┏━━
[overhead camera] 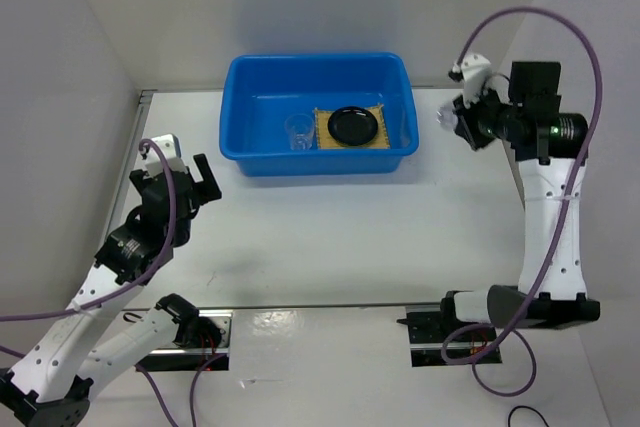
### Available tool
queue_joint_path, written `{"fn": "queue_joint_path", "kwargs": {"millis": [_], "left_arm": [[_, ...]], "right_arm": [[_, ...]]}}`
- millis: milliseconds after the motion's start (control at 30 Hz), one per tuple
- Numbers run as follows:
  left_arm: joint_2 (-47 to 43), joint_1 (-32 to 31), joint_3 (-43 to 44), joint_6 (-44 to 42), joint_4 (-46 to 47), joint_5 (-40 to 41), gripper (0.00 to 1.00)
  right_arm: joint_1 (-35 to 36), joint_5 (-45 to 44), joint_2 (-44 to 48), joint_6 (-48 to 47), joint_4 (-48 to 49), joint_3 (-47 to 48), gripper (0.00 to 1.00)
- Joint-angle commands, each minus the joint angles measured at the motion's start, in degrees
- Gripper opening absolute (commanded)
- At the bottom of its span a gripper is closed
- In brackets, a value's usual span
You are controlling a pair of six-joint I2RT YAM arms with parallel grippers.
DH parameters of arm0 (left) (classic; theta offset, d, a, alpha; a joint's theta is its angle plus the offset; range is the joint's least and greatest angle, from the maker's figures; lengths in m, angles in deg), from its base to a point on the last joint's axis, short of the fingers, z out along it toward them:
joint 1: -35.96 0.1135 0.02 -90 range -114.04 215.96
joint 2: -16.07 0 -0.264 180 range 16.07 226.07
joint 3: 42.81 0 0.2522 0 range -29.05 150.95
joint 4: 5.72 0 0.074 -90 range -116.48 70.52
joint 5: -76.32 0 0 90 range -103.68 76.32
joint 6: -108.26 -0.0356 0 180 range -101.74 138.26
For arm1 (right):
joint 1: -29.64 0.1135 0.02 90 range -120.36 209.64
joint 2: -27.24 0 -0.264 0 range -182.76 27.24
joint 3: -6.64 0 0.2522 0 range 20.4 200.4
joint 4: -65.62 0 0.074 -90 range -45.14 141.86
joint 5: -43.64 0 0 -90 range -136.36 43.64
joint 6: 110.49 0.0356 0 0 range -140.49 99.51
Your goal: Place the mixed dishes into the plastic bin
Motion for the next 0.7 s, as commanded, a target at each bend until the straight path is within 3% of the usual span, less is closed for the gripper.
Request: {"fn": "queue_joint_path", "kwargs": {"millis": [0, 33, 167, 467, 667], "left_arm": [[0.1, 0.2, 0.5, -0.7, 1.1, 1.3, 0.99], [0.1, 0.2, 0.5, -0.2, 1.1, 1.3, 0.99], [1.4, 0.2, 0.5, -0.2, 1.1, 2.4, 0.99], [6.9, 0.2, 0.5, 0.3, 0.1, 5.1, 0.99], [9.6, 0.7, 1.1, 0.9, -0.5, 6.1, 0.99]], "right_arm": [[5.8, 16.3, -8.5, 5.3, -2.2, 12.4, 0.0], [5.8, 18.7, -12.0, 4.4, -3.3, 21.0, 0.0], [8.6, 23.3, -28.5, 2.2, -4.0, 37.7, 0.0], [33.5, 5.6, -50.6, -0.4, 0.3, 60.1, 0.0], [43.1, 0.4, -64.6, -1.0, 5.7, 71.8, 0.0]]}}
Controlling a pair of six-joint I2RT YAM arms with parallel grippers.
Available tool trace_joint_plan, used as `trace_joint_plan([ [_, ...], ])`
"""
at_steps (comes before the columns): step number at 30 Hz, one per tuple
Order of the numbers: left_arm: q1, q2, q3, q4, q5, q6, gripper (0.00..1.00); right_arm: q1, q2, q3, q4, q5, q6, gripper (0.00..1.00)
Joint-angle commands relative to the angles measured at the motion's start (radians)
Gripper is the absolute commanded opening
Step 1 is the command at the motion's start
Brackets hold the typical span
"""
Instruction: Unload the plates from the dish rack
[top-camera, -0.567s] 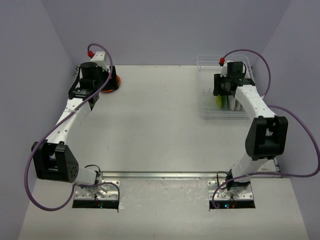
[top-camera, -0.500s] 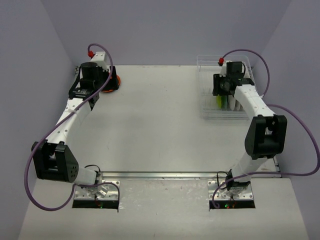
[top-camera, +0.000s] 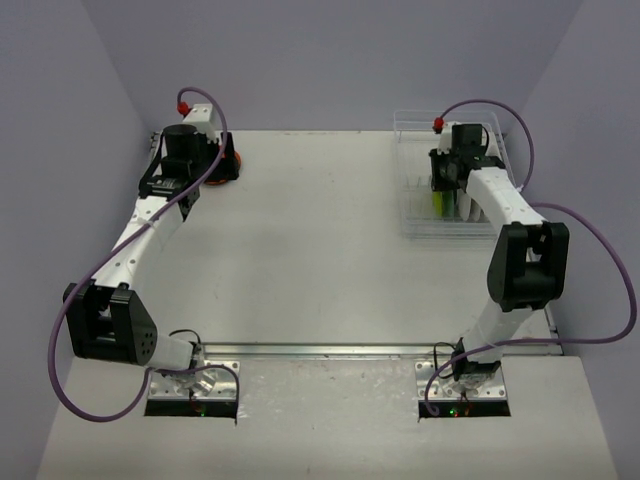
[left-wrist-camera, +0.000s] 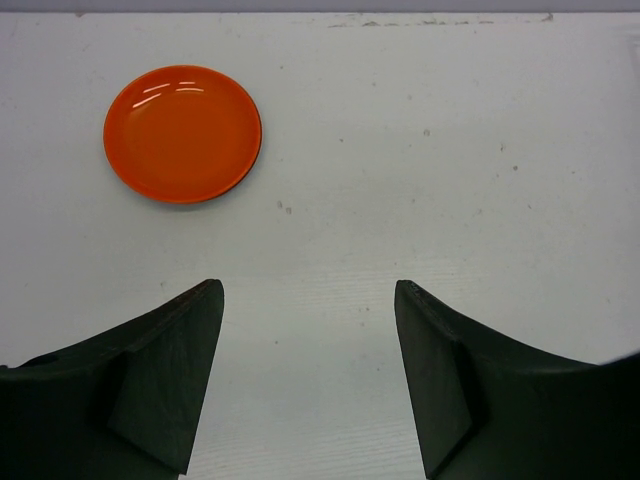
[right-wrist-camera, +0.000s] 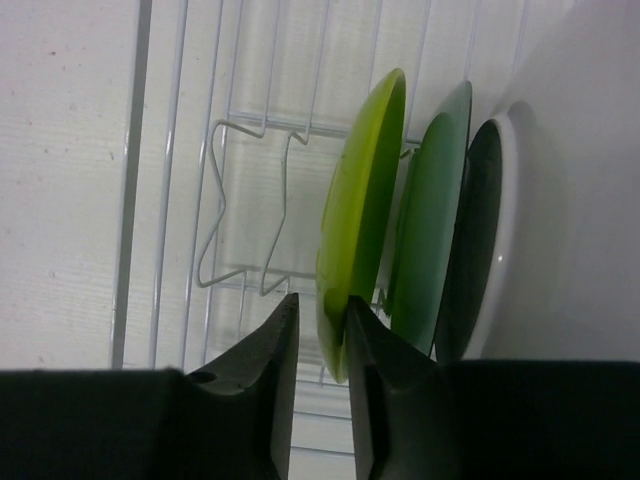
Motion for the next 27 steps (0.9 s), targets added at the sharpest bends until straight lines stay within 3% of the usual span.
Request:
trace_joint_plan([
  [1,-0.017,-0.027,0.011,0.024,-0.003,-0.014,0.67,0.003,-0.012,0.068,0.033,-0.049,-0.014,0.16],
  [8,-0.026,-0.028,0.019,0.024,-0.007,-0.016,0.67,-0.006,-0.024,0.121,-0.013,-0.095,-0.007,0.09],
  [12,-0.026,-0.025,0.018,0.027,-0.006,-0.020,0.68,-0.008,-0.022,0.191,-0.069,-0.145,0.026,0.01],
  [19,-0.026,-0.026,0.031,0.024,0.016,-0.041,0.68,-0.046,-0.032,0.298,-0.165,-0.288,0.085,0.00],
  [27,-0.026,-0.038,0.076,0.007,0.048,-0.060,0.68,-0.044,-0.069,0.338,-0.181,-0.490,0.037,0.00],
])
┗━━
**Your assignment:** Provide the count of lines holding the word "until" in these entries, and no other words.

**Written answer:** 2